What to do ▸
Given the material below, output exactly the lines from the line with "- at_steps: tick" to the line with "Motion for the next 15", both ends included, and no other lines.
*** Opening Data excerpts ***
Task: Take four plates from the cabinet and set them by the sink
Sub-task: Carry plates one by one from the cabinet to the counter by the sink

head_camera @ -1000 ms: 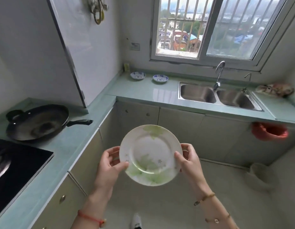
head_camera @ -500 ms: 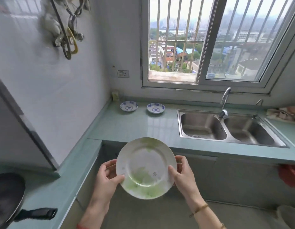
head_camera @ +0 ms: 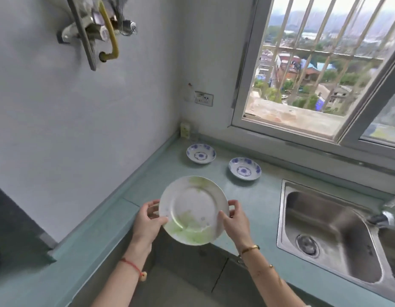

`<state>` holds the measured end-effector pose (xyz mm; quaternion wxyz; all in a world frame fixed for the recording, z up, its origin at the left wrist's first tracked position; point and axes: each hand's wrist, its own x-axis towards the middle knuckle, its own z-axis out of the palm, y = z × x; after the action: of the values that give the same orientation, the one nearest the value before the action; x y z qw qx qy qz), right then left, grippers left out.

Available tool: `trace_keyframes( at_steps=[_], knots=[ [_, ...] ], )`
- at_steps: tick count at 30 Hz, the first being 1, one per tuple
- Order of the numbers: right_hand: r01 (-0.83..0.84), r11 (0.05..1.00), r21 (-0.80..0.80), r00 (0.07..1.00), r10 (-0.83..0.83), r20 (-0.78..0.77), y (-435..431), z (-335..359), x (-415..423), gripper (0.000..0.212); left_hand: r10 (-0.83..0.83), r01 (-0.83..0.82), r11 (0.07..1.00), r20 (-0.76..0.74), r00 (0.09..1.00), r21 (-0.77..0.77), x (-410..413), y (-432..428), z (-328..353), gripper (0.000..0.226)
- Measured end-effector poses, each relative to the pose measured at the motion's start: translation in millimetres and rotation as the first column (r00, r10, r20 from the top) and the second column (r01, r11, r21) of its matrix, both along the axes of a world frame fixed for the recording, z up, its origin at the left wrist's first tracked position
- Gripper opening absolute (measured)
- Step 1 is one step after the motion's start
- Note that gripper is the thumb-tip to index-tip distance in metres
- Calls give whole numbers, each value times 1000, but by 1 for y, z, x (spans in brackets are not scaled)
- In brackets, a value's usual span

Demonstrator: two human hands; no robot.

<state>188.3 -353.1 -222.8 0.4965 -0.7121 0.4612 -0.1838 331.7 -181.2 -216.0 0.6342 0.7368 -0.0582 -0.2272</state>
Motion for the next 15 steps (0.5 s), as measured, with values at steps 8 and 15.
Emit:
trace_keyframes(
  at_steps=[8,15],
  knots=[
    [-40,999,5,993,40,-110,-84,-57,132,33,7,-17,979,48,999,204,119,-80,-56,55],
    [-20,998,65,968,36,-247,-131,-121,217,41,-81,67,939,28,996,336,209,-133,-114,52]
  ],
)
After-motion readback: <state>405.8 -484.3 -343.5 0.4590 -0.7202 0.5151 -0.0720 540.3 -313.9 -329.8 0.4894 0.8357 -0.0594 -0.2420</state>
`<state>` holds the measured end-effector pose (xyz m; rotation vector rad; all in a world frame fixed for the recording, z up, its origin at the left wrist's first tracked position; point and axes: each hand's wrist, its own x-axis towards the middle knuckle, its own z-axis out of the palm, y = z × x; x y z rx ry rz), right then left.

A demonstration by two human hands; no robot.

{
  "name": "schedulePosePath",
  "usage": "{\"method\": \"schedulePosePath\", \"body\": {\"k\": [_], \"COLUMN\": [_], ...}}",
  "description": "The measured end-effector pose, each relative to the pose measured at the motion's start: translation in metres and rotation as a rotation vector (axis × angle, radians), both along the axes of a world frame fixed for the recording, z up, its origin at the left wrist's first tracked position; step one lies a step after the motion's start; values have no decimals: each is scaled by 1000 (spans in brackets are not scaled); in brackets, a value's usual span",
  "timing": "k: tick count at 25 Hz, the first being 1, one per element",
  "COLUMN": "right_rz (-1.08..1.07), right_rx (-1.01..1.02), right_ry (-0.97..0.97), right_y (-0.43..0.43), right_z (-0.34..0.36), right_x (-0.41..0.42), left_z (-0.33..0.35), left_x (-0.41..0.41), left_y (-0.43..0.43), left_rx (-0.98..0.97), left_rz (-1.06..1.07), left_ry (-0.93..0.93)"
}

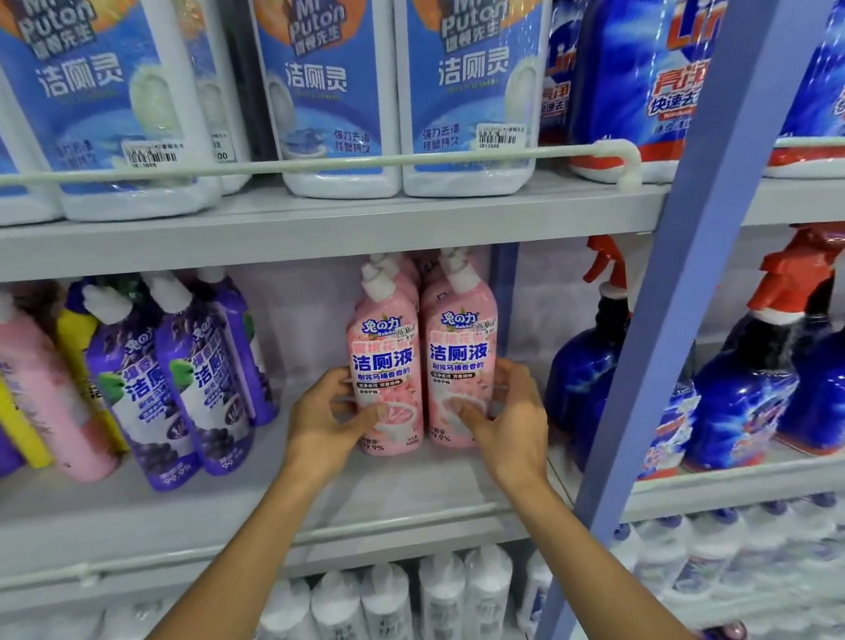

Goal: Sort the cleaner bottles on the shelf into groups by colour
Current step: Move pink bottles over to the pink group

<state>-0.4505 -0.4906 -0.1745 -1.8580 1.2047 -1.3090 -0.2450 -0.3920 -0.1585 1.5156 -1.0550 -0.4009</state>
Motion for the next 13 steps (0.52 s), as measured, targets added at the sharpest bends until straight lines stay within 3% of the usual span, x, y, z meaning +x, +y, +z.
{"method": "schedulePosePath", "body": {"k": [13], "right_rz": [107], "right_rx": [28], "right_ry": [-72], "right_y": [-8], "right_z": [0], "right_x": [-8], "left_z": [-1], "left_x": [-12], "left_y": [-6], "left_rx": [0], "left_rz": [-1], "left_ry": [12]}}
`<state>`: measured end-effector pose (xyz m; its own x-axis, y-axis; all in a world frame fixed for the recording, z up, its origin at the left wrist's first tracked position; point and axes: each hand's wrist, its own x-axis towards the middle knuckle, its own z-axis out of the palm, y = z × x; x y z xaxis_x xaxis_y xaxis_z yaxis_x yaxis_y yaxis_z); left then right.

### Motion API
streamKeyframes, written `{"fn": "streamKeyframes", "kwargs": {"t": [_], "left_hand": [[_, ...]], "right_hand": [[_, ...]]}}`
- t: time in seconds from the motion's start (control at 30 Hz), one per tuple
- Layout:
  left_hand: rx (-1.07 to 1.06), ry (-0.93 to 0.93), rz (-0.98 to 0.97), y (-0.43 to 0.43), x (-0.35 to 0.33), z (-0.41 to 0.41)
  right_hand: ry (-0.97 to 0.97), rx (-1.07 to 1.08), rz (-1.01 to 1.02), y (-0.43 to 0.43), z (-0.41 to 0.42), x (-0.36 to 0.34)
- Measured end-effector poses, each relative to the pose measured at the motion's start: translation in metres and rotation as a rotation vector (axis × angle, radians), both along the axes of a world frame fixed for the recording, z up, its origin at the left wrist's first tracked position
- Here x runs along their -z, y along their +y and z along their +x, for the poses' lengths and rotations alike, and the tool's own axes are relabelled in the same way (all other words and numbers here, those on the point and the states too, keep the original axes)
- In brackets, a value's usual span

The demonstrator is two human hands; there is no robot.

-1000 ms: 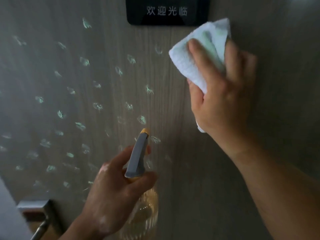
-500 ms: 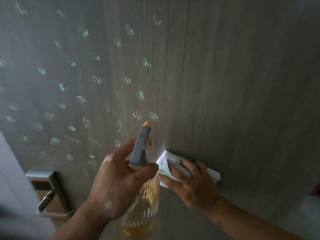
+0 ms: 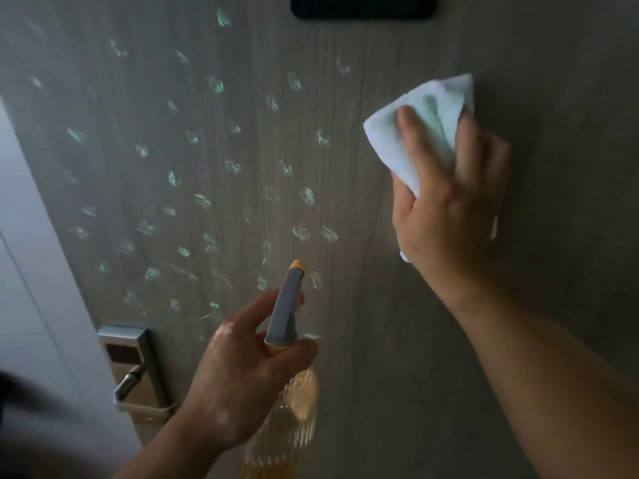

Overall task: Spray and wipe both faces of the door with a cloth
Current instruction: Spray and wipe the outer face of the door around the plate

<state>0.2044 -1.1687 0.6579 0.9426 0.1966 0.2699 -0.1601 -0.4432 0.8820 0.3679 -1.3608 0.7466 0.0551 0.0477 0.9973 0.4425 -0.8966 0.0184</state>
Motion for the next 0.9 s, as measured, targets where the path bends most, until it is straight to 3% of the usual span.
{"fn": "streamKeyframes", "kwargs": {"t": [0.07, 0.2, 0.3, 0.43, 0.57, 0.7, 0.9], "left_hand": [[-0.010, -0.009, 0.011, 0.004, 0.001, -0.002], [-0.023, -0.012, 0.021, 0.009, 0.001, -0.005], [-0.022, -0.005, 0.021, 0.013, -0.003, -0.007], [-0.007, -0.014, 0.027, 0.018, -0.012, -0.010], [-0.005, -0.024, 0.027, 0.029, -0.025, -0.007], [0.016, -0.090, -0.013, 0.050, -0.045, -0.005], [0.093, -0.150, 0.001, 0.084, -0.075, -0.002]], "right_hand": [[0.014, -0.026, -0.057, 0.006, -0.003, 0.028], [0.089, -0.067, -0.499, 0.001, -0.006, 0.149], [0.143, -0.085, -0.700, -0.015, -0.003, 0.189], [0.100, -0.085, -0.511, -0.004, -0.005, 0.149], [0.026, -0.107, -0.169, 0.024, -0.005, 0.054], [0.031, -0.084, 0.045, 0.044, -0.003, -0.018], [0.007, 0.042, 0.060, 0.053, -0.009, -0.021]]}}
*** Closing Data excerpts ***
Task result ▸
- at_steps: tick count at 30 Hz, the first being 1, one per tuple
- Order of the numbers: right_hand: r01 (-0.83..0.84), r11 (0.05..1.00), r21 (-0.80..0.80), r00 (0.07..1.00), r10 (-0.83..0.83), r20 (-0.78..0.77), y (-435..431), z (-335..359), x (-415..423), gripper (0.000..0.212); left_hand: r10 (-0.83..0.83), r01 (-0.83..0.82), r11 (0.07..1.00), r20 (-0.76..0.74), r00 (0.09..1.00), r21 (-0.77..0.77), x (-410..413), y (-432..428), z (-328..353), gripper (0.000..0.226)
- Measured end-effector poses, each relative to the pose measured at the motion's start: translation in millimetres and rotation as the first column (r00, r10, r20 from the top) and the second column (r01, r11, r21) of its matrix, both along the axes of a world frame fixed for the recording, z up, its origin at the left wrist's first tracked position
- Gripper opening absolute (measured)
- Step 1 is one step after the motion's start
- Note that gripper is the thumb-tip to index-tip distance in metres
- Calls give whole numbers, each value times 1000, but by 1 for y, z, x (spans in brackets are not scaled)
- In brackets, a value's usual span

Demonstrator: two human hands; no robot.

<state>188.3 -353.1 -222.8 0.4965 -0.7121 0.4612 -0.1838 331.7 -181.2 -216.0 0.6342 0.7368 -0.0582 -0.2272</state>
Motion for the next 15 steps (0.5 s), as measured, with values at steps 8 and 15.

Work on this exercise is done.